Да, видно, спокойствие мое чертовски непрочно, оно только искусственное… Я добрый час ходил из угла в угол и в конце концов понял, что меня так растревожило…
Уже очень поздно. Из моих окон виден купол Дома Инвалидов, он сверкает в лунном свете, как сверкал купол собора св. Петра в те вечера, когда я, окрыленный надеждой, бродил по Пинчио с мыслями об Анельке. Я невольно отдался воспоминаниям. А все-таки бесспорно то, что я мог быть счастливее и она тоже могла бы быть в десять – нет, во сто раз счастливее. И если бы даже были у меня какие-нибудь тайные замыслы и она была бы для меня невесть каким соблазном, я и сейчас отказался бы от всего из страха сделать ее несчастной. Ни за что на свете я не пойду на это! Одна уже мысль об этом парализовала бы во мне всякую предприимчивость и решительность. Жизнь моя сложилась так, что отрицательные черты характера развились, а положительные заглохли, но сердце у меня не злое, и в нем таился огромный запас нежности к Анельке.
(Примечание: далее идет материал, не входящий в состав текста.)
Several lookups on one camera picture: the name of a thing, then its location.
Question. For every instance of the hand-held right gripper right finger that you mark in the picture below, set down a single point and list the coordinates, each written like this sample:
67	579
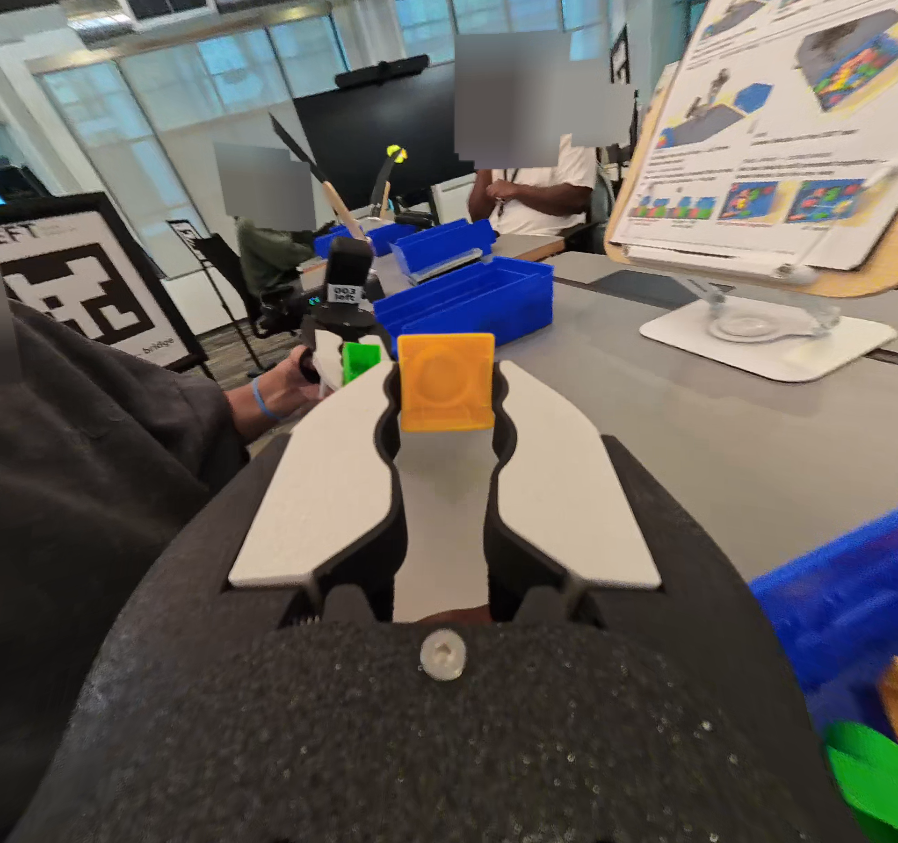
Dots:
575	492

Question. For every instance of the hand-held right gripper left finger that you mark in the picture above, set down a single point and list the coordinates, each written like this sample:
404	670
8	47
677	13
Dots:
316	492

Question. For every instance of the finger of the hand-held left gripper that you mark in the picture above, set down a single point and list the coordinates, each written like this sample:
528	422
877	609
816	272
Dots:
328	362

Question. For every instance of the green double toy block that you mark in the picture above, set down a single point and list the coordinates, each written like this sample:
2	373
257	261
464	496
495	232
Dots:
359	360

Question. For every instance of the yellow toy block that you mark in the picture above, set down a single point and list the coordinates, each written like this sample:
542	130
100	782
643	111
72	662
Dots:
445	384

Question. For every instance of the blue plastic bin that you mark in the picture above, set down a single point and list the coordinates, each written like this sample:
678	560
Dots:
365	236
828	611
442	243
477	303

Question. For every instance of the pile of colourful toy blocks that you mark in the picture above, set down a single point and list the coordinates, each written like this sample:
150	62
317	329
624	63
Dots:
866	766

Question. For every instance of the person's left forearm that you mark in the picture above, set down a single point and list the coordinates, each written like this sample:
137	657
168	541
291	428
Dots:
242	412

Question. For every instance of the grey desk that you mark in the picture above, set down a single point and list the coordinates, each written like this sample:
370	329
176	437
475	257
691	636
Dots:
701	450

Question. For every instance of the person's left hand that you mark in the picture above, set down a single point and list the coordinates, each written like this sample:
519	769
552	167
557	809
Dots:
294	384

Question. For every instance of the light wooden slat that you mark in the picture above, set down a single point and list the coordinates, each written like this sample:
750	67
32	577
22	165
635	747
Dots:
342	208

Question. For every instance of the blue wristband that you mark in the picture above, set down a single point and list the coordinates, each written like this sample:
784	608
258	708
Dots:
263	400

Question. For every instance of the clear plastic sheet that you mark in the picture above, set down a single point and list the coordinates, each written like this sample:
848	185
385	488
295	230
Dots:
449	264

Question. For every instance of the black office chair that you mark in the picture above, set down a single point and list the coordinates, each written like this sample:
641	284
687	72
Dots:
224	268

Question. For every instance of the black screen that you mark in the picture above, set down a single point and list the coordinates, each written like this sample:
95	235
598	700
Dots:
379	134

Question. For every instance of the small black white marker sign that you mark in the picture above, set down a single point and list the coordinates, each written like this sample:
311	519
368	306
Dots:
186	233

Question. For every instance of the brown-edged side table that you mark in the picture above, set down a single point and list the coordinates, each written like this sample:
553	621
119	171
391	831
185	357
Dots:
526	247

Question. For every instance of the black video bar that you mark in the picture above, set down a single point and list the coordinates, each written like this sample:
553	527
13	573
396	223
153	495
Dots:
382	71

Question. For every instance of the person's dark sweatshirt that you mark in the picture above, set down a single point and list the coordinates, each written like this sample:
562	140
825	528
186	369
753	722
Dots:
84	506

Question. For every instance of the round pale disc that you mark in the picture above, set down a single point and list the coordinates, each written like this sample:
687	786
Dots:
743	327

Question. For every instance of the black white marker board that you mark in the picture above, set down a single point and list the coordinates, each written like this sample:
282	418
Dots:
77	282
619	54

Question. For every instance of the instruction board on stand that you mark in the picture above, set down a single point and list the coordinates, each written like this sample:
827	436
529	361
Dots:
856	282

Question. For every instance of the white printed paper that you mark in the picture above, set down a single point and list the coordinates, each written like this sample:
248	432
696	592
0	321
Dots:
758	156

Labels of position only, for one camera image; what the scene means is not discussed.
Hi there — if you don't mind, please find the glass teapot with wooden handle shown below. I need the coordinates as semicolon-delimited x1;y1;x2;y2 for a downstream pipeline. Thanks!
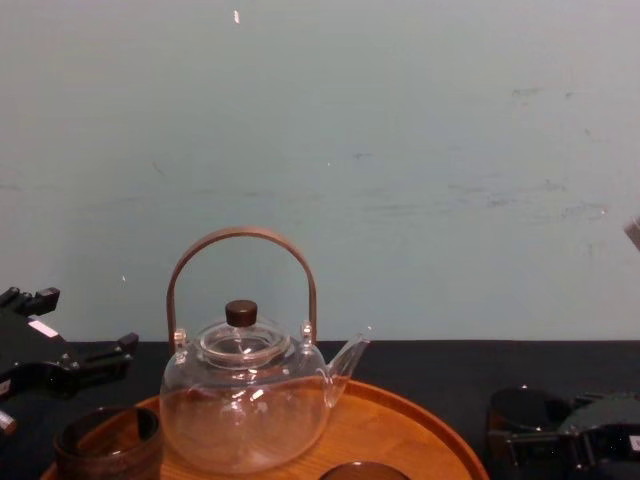
159;227;374;476

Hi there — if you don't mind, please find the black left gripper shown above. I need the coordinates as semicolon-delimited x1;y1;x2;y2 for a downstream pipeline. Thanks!
0;286;140;401

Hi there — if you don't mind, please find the black tablecloth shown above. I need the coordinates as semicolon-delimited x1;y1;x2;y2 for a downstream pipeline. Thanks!
0;339;640;480

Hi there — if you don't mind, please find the glass lid with dark knob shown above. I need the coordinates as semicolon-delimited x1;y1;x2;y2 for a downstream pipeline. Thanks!
198;299;292;365

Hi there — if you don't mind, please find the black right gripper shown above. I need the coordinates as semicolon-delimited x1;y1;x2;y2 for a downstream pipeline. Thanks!
487;391;640;480

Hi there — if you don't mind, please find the dark brown round coaster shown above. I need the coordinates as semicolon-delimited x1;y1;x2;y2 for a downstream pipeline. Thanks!
316;460;412;480

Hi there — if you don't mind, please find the round wooden tray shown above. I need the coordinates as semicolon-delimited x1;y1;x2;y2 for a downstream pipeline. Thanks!
39;374;491;480

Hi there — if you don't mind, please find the dark brown ribbed cup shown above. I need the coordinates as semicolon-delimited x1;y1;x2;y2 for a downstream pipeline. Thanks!
53;405;164;480

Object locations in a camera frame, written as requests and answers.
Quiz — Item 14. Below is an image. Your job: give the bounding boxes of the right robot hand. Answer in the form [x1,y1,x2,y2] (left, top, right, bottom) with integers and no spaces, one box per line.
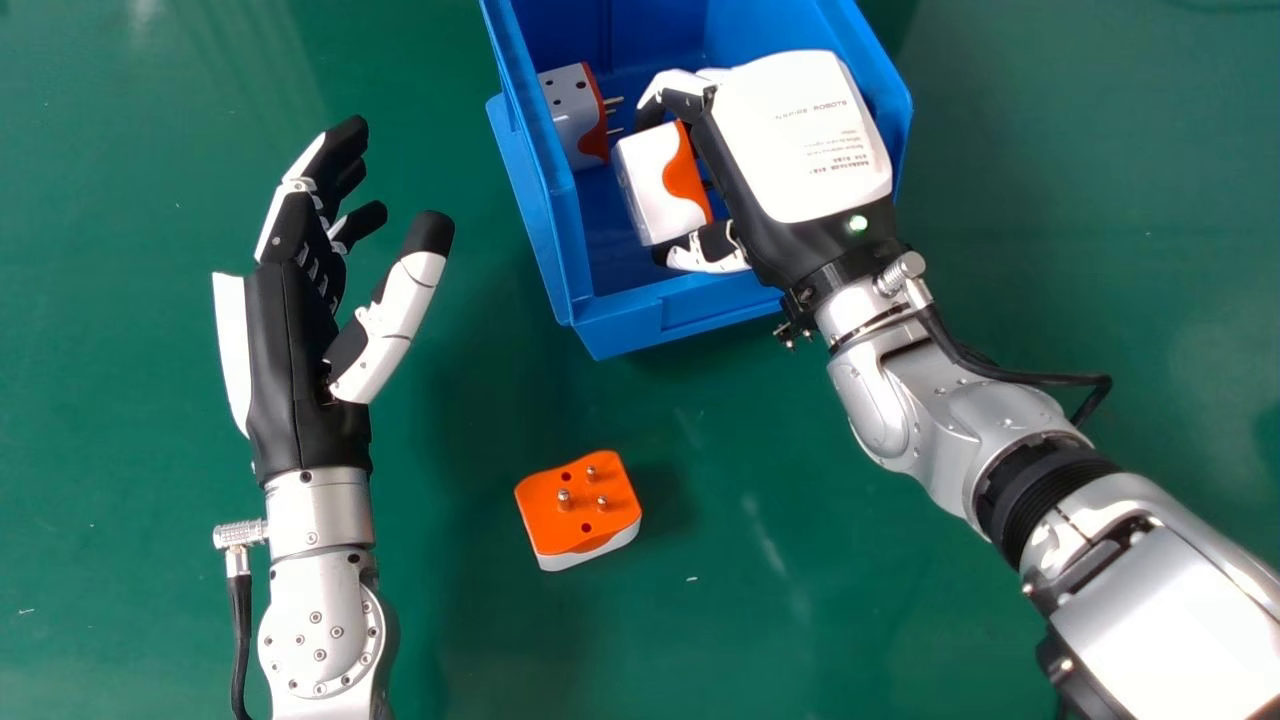
[636,50,914,306]

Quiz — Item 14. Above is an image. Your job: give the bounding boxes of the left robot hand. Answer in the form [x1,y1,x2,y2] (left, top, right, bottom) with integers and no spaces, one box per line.
[211,115,456,488]

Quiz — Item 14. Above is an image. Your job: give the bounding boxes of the white-and-orange plug adapter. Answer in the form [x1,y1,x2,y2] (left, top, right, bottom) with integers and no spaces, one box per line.
[514,450,643,572]
[536,62,626,173]
[612,121,715,248]

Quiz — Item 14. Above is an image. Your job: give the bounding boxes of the blue plastic bin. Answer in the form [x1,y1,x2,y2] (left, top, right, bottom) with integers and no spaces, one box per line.
[478,0,914,361]

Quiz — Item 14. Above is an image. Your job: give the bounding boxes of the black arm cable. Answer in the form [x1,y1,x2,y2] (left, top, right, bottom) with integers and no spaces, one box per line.
[918,303,1114,431]
[226,547,255,720]

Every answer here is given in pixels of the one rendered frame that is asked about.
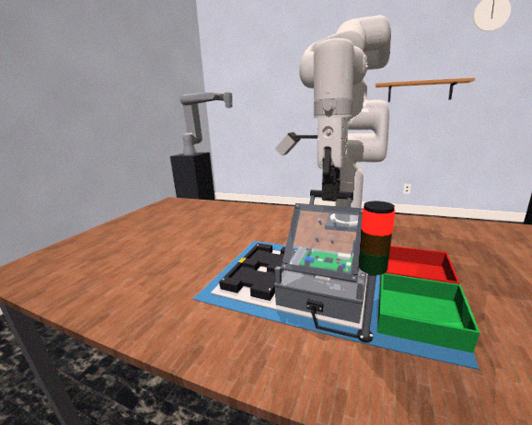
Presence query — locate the red bin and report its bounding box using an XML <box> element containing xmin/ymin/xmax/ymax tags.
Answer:
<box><xmin>386</xmin><ymin>246</ymin><xmax>460</xmax><ymax>284</ymax></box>

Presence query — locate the green bin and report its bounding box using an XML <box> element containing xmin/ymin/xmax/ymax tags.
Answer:
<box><xmin>377</xmin><ymin>273</ymin><xmax>480</xmax><ymax>353</ymax></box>

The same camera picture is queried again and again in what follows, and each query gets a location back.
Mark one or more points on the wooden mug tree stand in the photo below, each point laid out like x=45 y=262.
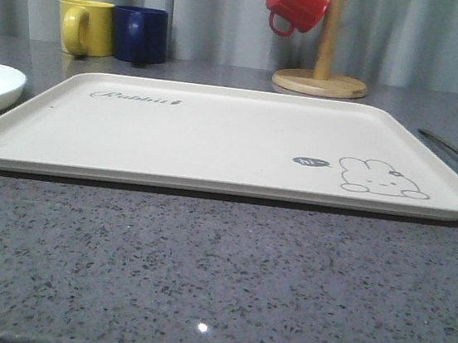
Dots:
x=321 y=81

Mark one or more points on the beige rabbit serving tray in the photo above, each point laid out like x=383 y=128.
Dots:
x=190 y=136

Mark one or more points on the dark blue mug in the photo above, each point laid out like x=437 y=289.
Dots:
x=140 y=34

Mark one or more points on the yellow mug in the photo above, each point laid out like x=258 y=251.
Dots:
x=86 y=27

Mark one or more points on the grey curtain backdrop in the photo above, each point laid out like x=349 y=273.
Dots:
x=392 y=42

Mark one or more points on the red ribbed mug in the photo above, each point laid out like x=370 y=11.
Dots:
x=289 y=15

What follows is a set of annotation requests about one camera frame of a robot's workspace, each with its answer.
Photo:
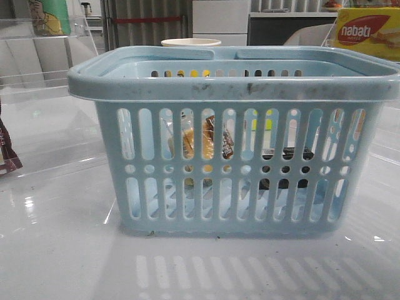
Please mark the dark red snack packet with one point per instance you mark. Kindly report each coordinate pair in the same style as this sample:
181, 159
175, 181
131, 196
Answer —
9, 159

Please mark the packaged bread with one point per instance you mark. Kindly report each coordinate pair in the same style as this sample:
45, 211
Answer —
207, 144

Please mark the plate of oranges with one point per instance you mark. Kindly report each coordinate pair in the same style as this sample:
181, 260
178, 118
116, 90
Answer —
332, 4

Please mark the yellow nabati wafer box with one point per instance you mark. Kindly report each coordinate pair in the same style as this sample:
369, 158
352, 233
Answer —
372, 31

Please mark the yellow paper cup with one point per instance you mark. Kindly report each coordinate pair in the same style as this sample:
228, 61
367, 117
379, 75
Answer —
190, 42

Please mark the red barrier belt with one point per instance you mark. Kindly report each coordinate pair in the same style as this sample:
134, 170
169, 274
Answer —
147, 20

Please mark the clear acrylic left shelf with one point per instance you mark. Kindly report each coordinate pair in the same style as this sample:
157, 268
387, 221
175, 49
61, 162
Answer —
50, 130

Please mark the black tissue pack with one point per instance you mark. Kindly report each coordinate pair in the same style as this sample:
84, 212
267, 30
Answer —
287, 154

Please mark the clear acrylic display shelf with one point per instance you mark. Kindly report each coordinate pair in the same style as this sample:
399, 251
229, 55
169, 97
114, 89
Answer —
330, 35

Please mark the light blue plastic basket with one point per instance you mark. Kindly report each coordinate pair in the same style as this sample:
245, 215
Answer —
239, 140

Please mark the white cabinet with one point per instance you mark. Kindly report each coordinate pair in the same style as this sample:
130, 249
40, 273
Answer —
226, 21

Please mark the green drink can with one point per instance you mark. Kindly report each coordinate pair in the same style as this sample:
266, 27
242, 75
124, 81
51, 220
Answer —
49, 18

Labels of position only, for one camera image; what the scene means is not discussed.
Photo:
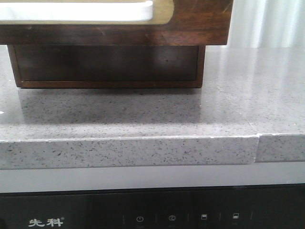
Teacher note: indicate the wooden drawer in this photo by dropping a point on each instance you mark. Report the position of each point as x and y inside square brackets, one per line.
[194, 22]
[107, 63]

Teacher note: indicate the dark wooden drawer cabinet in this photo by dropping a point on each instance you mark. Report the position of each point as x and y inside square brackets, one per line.
[196, 83]

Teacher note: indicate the white corrugated backsplash panel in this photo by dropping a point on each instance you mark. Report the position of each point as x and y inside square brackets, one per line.
[267, 24]

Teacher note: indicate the black appliance control panel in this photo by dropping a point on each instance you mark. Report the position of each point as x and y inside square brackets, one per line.
[243, 207]

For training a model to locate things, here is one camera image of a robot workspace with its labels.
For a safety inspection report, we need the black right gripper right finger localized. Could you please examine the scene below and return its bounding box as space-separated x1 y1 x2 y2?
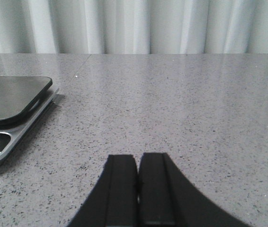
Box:
139 153 246 227

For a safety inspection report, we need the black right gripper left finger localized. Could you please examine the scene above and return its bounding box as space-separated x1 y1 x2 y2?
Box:
69 155 138 227

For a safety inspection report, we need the silver black kitchen scale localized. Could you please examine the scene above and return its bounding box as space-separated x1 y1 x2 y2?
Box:
0 76 59 165

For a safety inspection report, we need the white pleated curtain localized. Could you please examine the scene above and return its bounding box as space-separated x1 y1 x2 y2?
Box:
0 0 268 54

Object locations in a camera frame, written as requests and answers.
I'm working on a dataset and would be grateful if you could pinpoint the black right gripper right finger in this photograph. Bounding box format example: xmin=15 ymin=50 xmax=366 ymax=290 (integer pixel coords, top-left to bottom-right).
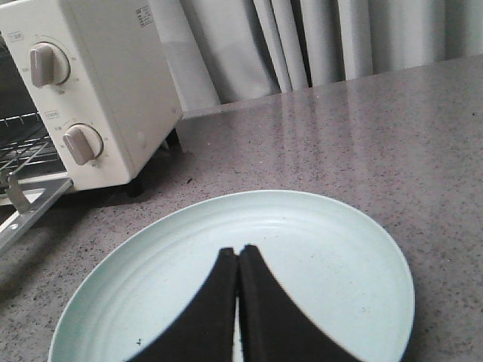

Ну, да это дело прошлое… Сидящий во мне скептик подсказывает мне вопрос иного рода: а вправду ли она, изменив с тобой мужу, была бы так несчастна? По моим наблюдениям, женщины страдают, только пока борются с собой. Как только борьба окончена, наступает (независимо от результата) период покоя, блаженства, счастья… Когда-то я здесь, в Париже, встретил женщину, которая три года боролась с собой и терпела страшную муку, а потом, когда сердце победило, упрекала себя до конца жизни только в одном – в том, что так долго ему противилась.